First, Quiles-Marcucci has adduced no evidence of a long-term impairment prior to Rinaldi's letter to Defendant dated November 6, 2007, which explained the need to move Quiles-Marcucci from her previous position on account of her stress. (Docket No. 28-4 at 4.) Although Quiles-Marcucci sought treatment on February 22, 2007, the SIF discharged her to rest at home without diagnosis. (Docket No. 17-3.) Similarly, Rinaldi's note to Defendant dated May 18, 2007, requested that Defendant move Quiles-Marcucci away from the cashier's area without specifying a reason. (Docket No. 28-4.) Read in the light most favorable to Quiles-Marcucci, the record suggests a long-term impairment only as of November 6, 2007, which furnishes the basis for a disability.Sánchez-Figueroa, 527 F.3d at 214.

At the same time, Defendant did not perceive Quiles-Marcucci to be disabled; on the contrary, Valedón believed that she was falsifying her symptoms. (Docket No. 17-2 at 27-28; see Docket No. 17-7.) Defendant repeatedly sought clarification from Quiles-Marcucci's doctors as to her condition. (Docket No. 33-4 at 12.)

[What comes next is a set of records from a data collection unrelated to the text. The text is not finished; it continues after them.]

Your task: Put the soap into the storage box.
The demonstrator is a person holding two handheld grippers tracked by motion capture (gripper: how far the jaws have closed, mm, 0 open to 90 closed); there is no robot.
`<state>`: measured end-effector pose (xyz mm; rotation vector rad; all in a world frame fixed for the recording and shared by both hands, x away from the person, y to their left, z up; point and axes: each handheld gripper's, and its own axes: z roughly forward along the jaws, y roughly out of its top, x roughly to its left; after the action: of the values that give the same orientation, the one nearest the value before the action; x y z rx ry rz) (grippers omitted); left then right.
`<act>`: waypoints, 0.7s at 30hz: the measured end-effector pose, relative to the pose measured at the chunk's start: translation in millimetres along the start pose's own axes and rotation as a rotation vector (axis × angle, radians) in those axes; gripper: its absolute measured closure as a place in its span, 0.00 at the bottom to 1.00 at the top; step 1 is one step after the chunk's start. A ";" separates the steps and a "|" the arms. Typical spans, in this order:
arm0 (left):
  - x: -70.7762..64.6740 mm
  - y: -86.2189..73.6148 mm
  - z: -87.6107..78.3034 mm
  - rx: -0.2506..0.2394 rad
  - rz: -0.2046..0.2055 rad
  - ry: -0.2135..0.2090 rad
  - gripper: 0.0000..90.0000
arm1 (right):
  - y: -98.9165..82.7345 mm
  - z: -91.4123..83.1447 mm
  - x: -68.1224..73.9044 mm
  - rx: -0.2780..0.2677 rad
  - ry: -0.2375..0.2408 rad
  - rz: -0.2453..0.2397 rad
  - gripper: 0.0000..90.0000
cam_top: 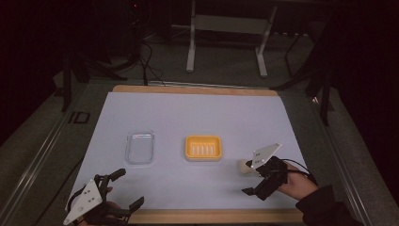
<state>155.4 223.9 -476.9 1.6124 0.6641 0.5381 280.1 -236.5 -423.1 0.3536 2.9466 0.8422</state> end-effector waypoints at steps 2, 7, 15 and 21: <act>-0.1 -0.1 0.3 0.002 0.001 -0.002 0.00 | 0.8 0.9 -1.0 0.019 0.001 0.003 0.12; -0.3 -0.3 0.7 0.010 0.005 -0.004 0.00 | 0.7 5.3 -2.4 0.097 0.033 0.004 0.12; -0.2 -0.5 1.0 0.013 0.004 -0.008 0.00 | -2.7 8.5 -5.2 0.179 0.062 -0.012 0.12; -0.2 -0.7 1.1 0.018 0.006 -0.009 0.00 | -1.1 9.5 -8.7 0.210 0.081 0.001 0.12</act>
<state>155.9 223.0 -477.7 1.6334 0.6596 0.5307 289.3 -234.6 -431.8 0.3390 3.1185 0.5596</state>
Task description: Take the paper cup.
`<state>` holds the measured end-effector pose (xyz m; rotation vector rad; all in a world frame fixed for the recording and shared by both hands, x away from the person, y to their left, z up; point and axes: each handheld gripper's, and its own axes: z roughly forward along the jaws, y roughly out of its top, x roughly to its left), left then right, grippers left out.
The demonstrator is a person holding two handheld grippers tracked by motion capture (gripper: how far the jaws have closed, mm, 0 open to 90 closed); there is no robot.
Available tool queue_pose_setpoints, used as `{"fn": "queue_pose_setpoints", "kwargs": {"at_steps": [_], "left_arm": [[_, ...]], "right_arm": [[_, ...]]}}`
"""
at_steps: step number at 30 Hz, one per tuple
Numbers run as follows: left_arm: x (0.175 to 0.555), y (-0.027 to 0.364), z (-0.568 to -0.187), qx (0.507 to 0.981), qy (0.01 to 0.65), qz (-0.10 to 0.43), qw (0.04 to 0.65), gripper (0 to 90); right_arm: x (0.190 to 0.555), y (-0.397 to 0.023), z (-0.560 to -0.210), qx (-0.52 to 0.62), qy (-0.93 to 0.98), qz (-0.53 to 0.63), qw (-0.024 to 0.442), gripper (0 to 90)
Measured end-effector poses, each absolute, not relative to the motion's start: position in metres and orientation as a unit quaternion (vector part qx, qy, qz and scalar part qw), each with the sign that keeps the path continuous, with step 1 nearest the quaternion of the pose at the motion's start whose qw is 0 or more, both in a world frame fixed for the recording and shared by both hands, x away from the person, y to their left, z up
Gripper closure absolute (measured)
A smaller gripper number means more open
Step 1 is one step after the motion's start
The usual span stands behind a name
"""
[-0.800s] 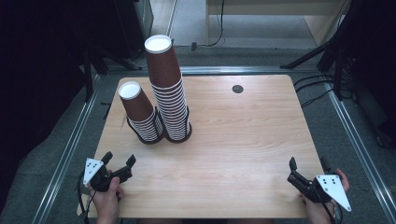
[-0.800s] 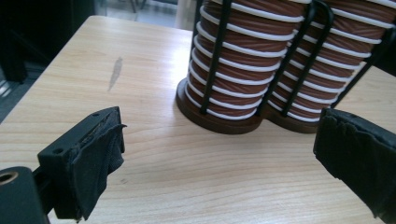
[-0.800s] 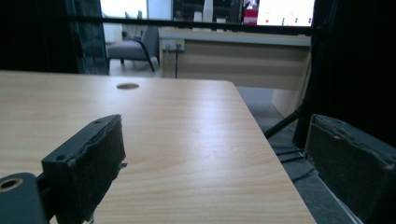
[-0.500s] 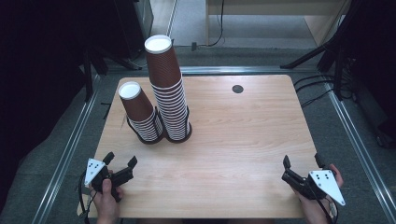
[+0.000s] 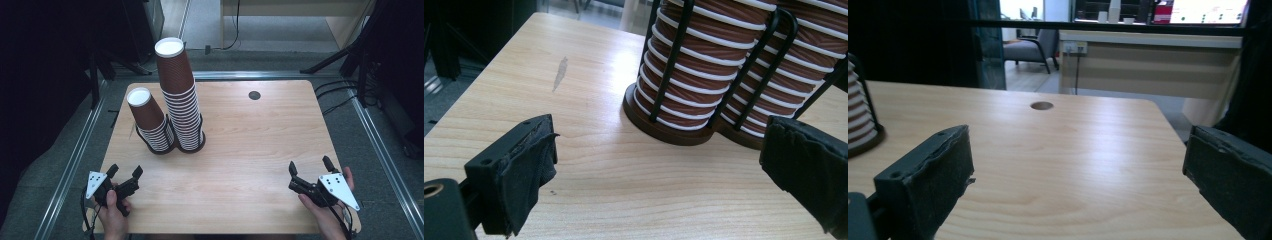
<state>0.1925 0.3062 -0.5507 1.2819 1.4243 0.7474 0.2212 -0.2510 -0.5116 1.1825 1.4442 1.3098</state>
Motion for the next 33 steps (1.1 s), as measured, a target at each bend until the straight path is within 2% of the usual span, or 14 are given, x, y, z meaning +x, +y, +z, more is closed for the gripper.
{"fn": "queue_pose_setpoints", "kwargs": {"at_steps": [14, 33], "left_arm": [[0.195, 0.303, -0.55, 0.549, 0.586, 0.313, 0.507, 1.9], [0.197, 0.3, -0.551, 0.563, 0.575, 0.311, 0.505, 1.9]], "right_arm": [[0.237, -0.195, -0.471, 0.431, 0.574, 0.558, 0.416, 0.7], [0.27, -0.097, -0.419, 0.363, 0.601, 0.589, 0.399, 0.9]]}}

As the record suggests no disability before November 6, 2007, the only employment actions that could be attributed to disability discrimination are Quiles-Marcucci's lesser compensation at Christmastime in 2007 and her termination in March 2008. Sánchez-Figueroa, 527 F.3d at 214. Nevertheless, Quiles-Marcucci suffered from severe mental handicaps at the time of her termination (Docket No. 28-3 at 12, 15), had not reported for work for three months prior to her termination, insists that she is incapable of working (Docket No. 19 at 16), and has not been cleared for work by the SIF (Docket No. 17-2 at 34-35). Therefore, Quiles-Marcucci cannot show that she was able to perform the essential functions of her position. Accordingly, she has no case for adverse employment action for disability discrimination. See Orta-Castro, 447 F.3d at 111.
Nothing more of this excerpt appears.